What are Pyridine-2-carbonitrile storage conditions?
Pyridine-2-formonitrile is one of the chemical substances. Its storage conditions are crucial, which is related to the stability and safety of the substance. This substance should be stored in a cool, dry and well-ventilated place. Cover a cool environment to avoid chemical reactions or decomposition due to excessive temperature; dry strips can avoid moisture and deterioration; well-ventilated, can dissipate harmful gases that may be generated to prevent accumulation and cause danger.
Furthermore, storage must be kept away from fire and heat sources.
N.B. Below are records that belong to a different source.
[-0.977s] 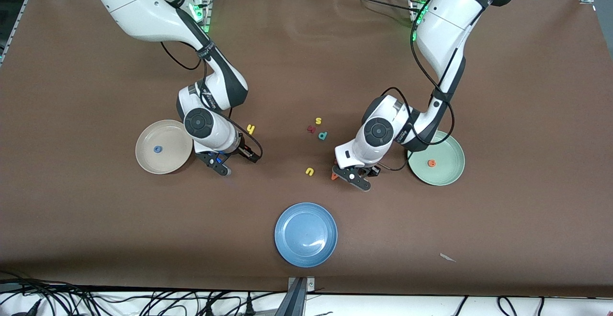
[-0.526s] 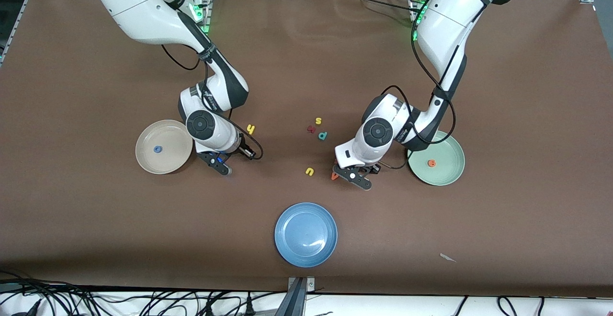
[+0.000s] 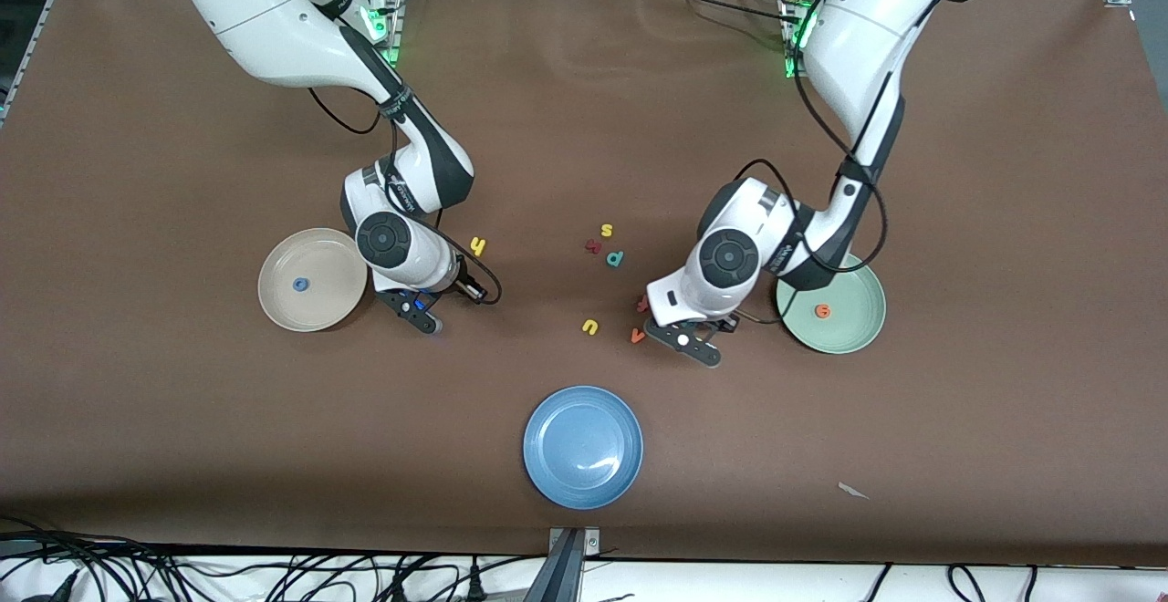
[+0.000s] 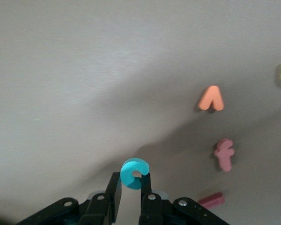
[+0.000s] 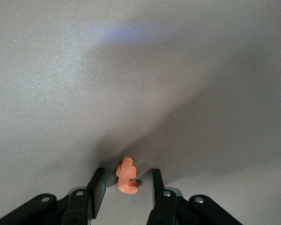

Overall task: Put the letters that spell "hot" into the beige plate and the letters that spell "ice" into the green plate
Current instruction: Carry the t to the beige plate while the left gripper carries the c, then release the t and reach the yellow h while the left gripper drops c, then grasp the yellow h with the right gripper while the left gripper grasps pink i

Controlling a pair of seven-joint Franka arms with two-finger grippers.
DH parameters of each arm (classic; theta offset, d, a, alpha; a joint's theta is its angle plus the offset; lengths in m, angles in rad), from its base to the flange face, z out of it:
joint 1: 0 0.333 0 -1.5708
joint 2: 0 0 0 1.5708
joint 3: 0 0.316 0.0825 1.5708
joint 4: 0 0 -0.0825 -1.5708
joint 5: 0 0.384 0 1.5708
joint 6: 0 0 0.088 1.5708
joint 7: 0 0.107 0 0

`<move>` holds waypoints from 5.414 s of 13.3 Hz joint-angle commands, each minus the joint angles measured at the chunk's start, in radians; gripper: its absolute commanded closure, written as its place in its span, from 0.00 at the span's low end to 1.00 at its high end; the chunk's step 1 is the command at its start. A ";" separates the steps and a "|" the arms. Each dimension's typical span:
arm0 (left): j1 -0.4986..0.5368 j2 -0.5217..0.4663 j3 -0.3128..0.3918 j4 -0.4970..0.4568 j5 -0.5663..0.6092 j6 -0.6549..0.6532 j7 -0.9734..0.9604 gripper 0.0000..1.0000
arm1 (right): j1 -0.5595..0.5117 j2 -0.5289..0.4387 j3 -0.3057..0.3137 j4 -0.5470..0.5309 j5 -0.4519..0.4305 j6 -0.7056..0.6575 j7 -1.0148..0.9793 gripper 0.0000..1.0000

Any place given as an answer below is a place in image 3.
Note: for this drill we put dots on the silver metal bracket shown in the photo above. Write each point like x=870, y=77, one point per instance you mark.
x=589, y=543

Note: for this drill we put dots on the yellow foam letter h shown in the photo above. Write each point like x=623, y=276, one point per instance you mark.
x=478, y=247

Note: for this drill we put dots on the beige brown plate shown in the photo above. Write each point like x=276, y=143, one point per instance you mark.
x=315, y=301

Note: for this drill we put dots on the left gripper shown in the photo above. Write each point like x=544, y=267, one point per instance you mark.
x=727, y=322

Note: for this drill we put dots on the brown table cover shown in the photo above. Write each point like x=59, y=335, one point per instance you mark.
x=584, y=128

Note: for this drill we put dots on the white paper scrap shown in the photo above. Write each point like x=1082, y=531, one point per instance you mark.
x=853, y=491

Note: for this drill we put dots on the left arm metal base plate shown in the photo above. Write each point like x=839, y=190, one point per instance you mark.
x=789, y=9

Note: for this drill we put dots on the light green plate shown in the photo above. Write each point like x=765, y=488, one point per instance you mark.
x=844, y=328

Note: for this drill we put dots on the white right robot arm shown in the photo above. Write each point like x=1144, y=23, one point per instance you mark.
x=265, y=27

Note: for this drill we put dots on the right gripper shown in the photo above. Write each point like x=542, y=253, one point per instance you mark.
x=463, y=285

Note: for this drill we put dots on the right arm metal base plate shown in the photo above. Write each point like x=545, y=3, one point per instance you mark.
x=394, y=36

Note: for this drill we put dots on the blue plate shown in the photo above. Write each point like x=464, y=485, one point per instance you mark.
x=582, y=447
Both fire and heat sources can cause pyridine-2-formonitrile to reach the point of ignition, which can lead to the risk of combustion or even explosion. When storing, it should be stored separately from oxidants, acids, alkalis, etc., and must not be mixed. Oxidants, acids, and alkalis may all react violently with pyridine-2-formonitrile, causing accidents.
At the same time, the storage container must be tightly sealed. The effect of sealing is to prevent its volatilization and cause pollution to the environment and human damage; the second is to avoid its contact with oxygen, moisture and other components in the air, causing unnecessary reactions. And the storage area should be equipped with suitable materials to contain possible leaks to prevent the spread of pollutants during leakage, so as to facilitate timely cleaning and disposal and reduce damage hazards. Therefore, pyridine-2-formonitrile must be properly stored to ensure its quality and surrounding safety.